SQLAlchemy

Object relational mappers are popular, because the software disguises the impedance mismatch between objects and databases. There are many ORM variants to choose from, but many simply get in the way when you need to do something the ORM wasn’t expressly designed to do. SQLALchemy is different. It aims to provide you with objects that look and act like real objects, and data sets that provide the full power and flexibility of relational algebra. Here’s a tour.

Objects and databases have been “shacking up” for a long time. At times, everything goes swimmingly, and the relationship between the two seems like a lot of fun. Other times, the couple’s fundamental differences are just plain obvious, and it takes real effort to keep the pair talking.

Object-relationship mappers (ORMs) can dispense with some of the bickering — a kind of marriage counseling for troubled software — and developers have many implementations to choose from. The trouble is, you can’t always trust your ORM’s advice. Choose the wrong ORM and your software’s back on the rocks.

SQLAlchemy (http://sqlalchemy.org) is different. It’s like Dr. Phil, and your objects and databases will live happily ever after.

Object relational mappers are popular, because the software disguises the impedance mismatch between objects and databases. There are many ORM variants to choose from, each with its own strengths and weaknesses, and any number of solutions might suit your needs.

However, many of the people who’ve built open source object relational mappers have only gone part way. The end-result is crippled objects or crippled relational data, and often, the limitations are overlooked because the software works well enough. David Heinemeier Hansson described the Active Record project this way: “I’d like to think, though, that Active Record gives you 80 percent of the features for 20 percent of the effort.”

For particular projects, where you don’t need any of that last 20%, Active Record certainly can make you life easier. But what happens if Active Record or your chosen ORM doesn’t provide the right 80 percent? You end up hard-coding SQL strings into your application, and lose most of the things your ORM solution was providing.

SQLALchemy is different. It aims to provide you with objects that look and act like real objects, and data sets that provide the full power and flexibility of relational algebra.
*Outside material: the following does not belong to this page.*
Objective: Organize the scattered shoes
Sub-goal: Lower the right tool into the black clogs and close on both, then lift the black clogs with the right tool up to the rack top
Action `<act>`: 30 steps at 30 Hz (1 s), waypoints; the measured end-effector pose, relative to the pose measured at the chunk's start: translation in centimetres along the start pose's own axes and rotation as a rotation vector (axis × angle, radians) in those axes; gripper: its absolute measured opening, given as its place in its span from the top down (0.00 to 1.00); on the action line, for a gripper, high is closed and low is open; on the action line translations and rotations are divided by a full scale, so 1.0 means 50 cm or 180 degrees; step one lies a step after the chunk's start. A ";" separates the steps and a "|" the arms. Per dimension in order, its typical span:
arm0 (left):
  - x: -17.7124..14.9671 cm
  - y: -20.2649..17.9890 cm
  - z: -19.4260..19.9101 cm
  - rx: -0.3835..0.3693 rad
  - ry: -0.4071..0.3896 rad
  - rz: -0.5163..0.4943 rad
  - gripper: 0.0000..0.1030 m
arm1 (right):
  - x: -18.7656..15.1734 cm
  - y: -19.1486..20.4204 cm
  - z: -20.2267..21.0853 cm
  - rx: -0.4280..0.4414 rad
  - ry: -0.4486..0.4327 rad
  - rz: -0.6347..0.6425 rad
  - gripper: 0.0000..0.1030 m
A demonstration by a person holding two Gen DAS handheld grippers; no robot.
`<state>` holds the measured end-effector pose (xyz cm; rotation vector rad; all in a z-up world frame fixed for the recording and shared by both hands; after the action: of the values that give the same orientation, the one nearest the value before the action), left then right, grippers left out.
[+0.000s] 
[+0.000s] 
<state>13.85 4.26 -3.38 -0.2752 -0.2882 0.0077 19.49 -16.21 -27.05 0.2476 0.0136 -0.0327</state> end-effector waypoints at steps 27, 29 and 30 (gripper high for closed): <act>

While it almost certainly took Michael Bayer (fouder of the SQLAlchemy project) and the rest of the SQLAlchemy team 80 percent longer to write than most open source ORMs, it’s definitely not 80 percent harder to use.

In fact, once you understand the patterns and practices that SQLAlchemy is built on, it’s power and flexibility is easiy to apply in a large percentage of real world projects. This is particularly true whenever you have legacy data, large complex data sets, or have multiple applications hitting the same database.

A Front-To-Back Toolkit

One of the common failings of object relational mappers is the inability to easily handle unexpected situations. In fact, Ted Neward has called object/relational mapping “the Vietnam of Computer Science.” (http://blogs.tedneward.com/2006/06/26/The+ Vietnam+ Of+ Computer+ Science.aspx). He argues that choosing an object relational mapper “represents a quagmire which starts well, gets more complicated as time passes, and before long entraps its users in a commitment that has no clear demarcation point, no clear[ victory] conditions, and no clear exit strategy.”

SQLAlchemy is a clear winner, because Michael Bayer, the founder of the SQLAlchemy project, decided up front to build a full database toolkit that is useful even when you don’t want or need the ORM. Using SQLAlchemy, you can drop down to the the base level of database tables, queries, and result sets. You don’t need any of the fancy ORM features to get real work done.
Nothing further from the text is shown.